AIM OF THE TASK :: Only the lines from the opening of the material through the one containing "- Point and" should be reproduced, each exactly as it stands.

GIVEN MATERIAL ::

----------------------------------------

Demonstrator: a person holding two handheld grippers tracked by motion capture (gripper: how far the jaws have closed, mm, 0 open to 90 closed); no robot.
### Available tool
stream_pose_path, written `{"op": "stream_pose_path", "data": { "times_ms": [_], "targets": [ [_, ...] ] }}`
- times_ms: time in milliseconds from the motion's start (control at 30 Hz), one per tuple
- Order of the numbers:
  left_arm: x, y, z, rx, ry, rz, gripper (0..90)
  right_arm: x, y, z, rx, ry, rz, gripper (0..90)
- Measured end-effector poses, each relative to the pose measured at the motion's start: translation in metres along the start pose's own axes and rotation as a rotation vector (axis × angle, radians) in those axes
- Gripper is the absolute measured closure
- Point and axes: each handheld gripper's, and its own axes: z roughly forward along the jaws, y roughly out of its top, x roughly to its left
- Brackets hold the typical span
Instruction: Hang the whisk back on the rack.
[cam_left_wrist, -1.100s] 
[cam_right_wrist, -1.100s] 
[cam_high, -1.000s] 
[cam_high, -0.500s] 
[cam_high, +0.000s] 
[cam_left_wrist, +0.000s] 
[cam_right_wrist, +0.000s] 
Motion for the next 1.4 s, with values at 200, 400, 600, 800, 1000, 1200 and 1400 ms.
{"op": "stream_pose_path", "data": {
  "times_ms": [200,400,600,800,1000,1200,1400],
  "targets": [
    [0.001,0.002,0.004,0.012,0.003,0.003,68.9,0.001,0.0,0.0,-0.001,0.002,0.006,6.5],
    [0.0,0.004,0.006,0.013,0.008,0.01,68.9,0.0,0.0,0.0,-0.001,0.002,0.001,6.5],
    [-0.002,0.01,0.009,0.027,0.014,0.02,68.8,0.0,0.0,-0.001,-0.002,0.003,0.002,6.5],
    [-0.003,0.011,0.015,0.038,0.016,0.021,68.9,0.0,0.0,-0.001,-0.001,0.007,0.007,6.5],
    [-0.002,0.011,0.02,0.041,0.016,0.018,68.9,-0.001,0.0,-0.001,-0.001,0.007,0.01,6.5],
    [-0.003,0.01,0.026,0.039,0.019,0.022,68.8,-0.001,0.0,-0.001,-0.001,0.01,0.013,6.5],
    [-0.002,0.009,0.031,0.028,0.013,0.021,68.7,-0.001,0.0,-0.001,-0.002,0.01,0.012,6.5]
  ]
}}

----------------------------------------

TASK RESULT ::
Demonstrator: a person holding two handheld grippers tracked by motion capture (gripper: how far the jaws have closed, mm, 0 open to 90 closed); no robot.
### Available tool
stream_pose_path, written `{"op": "stream_pose_path", "data": { "times_ms": [_], "targets": [ [_, ...] ] }}`
- times_ms: time in milliseconds from the motion's start (control at 30 Hz), one per tuple
- Order of the numbers:
  left_arm: x, y, z, rx, ry, rz, gripper (0..90)
  right_arm: x, y, z, rx, ry, rz, gripper (0..90)
- Measured end-effector poses, each relative to the pose measured at the motion's start: translation in metres along the start pose's own axes and rotation as a rotation vector (axis × angle, radians) in those axes
- Gripper is the absolute measured closure
- Point and axes: each handheld gripper's, and its own axes: z roughly forward along the jaws, y roughly out of its top, x roughly to its left

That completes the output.